NEW YORK — U.S. stock indexes stormed back from big early drops on Wednesday to finish higher, led by a handful of influential Big Tech companies.
The S&P 500 rallied 1.1% after erasing a morning wipeout of 1.6%, one where almost every stock within the index had been falling. A majority of the index's stocks still finished lower for the day, but the performances by Nvidia and other tech stocks were enough to drive it to a third straight gain and back within 2% of its all-time high set in July.
The Dow Jones Industrial Average rose by 124 points, or 0.3%, after rallying back from a drop of 743 points. The Nasdaq composite jumped 2.2%.

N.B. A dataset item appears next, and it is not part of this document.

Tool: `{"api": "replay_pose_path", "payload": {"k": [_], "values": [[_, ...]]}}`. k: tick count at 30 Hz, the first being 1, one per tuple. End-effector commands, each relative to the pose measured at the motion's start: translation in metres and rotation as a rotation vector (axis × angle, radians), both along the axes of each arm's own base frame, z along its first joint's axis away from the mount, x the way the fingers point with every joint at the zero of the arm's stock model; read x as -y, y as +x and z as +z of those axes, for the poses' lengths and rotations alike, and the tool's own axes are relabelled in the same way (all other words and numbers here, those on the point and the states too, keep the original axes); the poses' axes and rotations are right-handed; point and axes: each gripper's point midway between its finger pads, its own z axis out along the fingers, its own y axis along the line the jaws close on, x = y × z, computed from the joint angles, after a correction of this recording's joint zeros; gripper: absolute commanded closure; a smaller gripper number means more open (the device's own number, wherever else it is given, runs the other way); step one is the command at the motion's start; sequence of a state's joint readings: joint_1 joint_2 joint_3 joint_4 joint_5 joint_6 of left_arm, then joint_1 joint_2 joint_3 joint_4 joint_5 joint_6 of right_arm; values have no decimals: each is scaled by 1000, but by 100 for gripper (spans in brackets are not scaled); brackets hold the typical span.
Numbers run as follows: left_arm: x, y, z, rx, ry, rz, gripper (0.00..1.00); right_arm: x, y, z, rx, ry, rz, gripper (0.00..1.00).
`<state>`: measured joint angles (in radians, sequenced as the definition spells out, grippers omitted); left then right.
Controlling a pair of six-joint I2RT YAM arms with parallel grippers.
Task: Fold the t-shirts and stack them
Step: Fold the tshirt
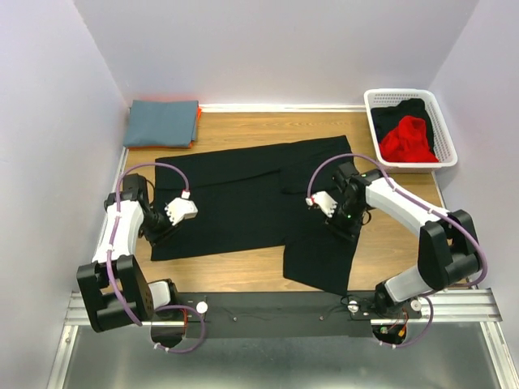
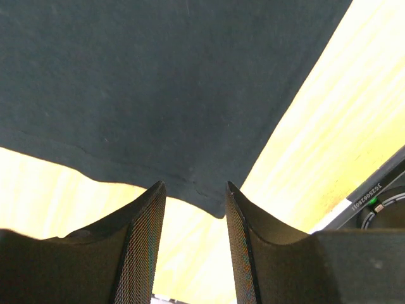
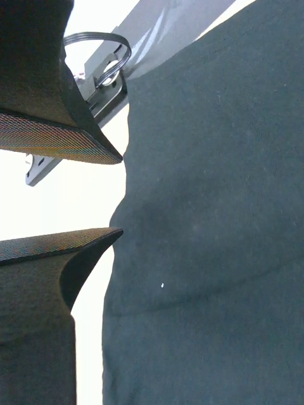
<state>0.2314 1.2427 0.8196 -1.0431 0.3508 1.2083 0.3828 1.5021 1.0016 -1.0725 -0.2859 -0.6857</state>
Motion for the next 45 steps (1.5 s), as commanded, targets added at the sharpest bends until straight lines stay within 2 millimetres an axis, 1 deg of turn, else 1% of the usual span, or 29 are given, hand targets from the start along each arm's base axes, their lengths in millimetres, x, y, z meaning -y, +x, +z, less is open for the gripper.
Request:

The sharp see-saw trading, where the Nasdaq composite roared back from an earlier 1.4% slide, followed the government's latest update on inflation at the consumer level. Overall inflation slowed to 2.5% in August from 2.9% in July, a touch better than expected. But prices rose more than expected from July into August when ignoring food and energy, and economists say that can be a better predictor of where inflation is heading.
All together, the data seemed to confirm that the Fed will indeed cut its main interest rate at its meeting next week, which would be the first such cut in more than four years. But it bolstered expectations that the Fed will begin with only a traditional-sized move of a quarter of a percentage point instead of the more severe half-point that some had been expecting.
Investors have a long history of being overly optimistic about how much and when the Fed will cut interest rates, only to send stock prices lower after being confronted with reality. Wall Street loves lower rates because they can goose the economy by making it cheaper for U.S. companies and households to borrow. The downside of lower rates is that they can give inflation more fuel.
''We believe the market is pricing in more rate cuts than what will occur this year,'' said Gargi Chaudhuri, chief investment and portfolio strategist, Americas at BlackRock.
This time, the Fed at least has already indicated it's about to begin lowering interest rates as it shifts from fighting high inflation toward protecting the job market and keeping the economy out of a recession. With inflation down from its peak of 9.1% two summers ago, the Fed is hoping to ease the brakes off the already slowing economy.